▸ **Description of the task**
Look through the records and report how many lines include the word "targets", with no other words.

▸ **Source material**
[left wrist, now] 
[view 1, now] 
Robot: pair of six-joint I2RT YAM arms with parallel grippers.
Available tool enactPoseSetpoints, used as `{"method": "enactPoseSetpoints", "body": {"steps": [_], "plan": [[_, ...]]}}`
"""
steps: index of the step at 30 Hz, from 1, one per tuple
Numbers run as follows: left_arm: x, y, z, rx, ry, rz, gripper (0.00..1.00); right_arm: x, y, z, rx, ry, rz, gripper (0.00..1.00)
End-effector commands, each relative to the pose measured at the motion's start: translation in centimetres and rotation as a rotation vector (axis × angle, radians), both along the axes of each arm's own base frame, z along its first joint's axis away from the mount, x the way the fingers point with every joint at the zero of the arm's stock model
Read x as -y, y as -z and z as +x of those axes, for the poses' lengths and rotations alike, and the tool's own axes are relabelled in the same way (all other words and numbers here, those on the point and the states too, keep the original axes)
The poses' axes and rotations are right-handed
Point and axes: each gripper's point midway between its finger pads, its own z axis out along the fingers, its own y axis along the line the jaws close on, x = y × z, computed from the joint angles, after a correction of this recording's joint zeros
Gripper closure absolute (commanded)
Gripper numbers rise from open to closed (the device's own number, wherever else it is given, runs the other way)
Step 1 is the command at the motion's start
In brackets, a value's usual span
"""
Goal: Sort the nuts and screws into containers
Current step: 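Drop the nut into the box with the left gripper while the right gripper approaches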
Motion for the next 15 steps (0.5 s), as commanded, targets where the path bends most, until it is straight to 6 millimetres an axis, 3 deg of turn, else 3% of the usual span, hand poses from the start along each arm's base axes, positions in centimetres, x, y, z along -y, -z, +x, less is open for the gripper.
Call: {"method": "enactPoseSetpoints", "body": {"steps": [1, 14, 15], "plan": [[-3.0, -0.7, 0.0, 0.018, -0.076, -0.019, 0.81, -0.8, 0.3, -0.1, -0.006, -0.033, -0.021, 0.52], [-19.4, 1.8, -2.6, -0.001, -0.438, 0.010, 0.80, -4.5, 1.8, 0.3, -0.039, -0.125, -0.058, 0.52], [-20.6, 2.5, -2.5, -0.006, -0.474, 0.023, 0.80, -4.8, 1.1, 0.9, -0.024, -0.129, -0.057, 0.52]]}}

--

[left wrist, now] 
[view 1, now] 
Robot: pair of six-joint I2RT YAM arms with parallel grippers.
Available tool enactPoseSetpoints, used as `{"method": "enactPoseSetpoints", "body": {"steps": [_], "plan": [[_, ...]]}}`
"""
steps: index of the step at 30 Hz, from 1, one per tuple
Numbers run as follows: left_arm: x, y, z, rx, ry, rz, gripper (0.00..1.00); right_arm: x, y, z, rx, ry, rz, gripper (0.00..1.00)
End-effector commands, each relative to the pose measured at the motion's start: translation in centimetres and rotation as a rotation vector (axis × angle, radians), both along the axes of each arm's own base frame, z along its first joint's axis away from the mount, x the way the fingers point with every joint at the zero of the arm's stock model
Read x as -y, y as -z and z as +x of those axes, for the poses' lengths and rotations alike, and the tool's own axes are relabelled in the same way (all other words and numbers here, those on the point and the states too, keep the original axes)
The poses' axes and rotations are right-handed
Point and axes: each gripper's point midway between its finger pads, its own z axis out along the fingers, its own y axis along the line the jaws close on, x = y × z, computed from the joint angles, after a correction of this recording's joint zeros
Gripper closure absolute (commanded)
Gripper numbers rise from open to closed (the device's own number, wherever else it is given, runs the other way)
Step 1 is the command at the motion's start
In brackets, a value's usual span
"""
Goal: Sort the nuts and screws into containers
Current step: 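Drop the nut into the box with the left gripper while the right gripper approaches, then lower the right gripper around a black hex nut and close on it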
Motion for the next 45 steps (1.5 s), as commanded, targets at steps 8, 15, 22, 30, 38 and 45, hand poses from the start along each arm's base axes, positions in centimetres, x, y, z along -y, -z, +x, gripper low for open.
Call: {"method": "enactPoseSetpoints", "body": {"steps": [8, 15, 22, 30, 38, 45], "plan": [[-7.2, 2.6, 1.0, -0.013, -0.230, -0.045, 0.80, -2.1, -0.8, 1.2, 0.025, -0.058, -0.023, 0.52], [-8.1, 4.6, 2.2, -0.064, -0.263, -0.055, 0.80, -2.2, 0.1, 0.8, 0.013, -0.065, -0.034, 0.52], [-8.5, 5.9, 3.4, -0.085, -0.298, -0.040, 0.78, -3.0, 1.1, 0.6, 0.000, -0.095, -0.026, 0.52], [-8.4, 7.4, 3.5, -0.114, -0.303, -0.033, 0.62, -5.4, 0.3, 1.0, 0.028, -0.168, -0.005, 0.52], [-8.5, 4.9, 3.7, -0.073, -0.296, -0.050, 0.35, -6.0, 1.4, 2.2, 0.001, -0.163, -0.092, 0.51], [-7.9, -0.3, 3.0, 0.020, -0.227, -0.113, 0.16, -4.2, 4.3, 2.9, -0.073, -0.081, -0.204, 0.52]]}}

▸ **Solution**
2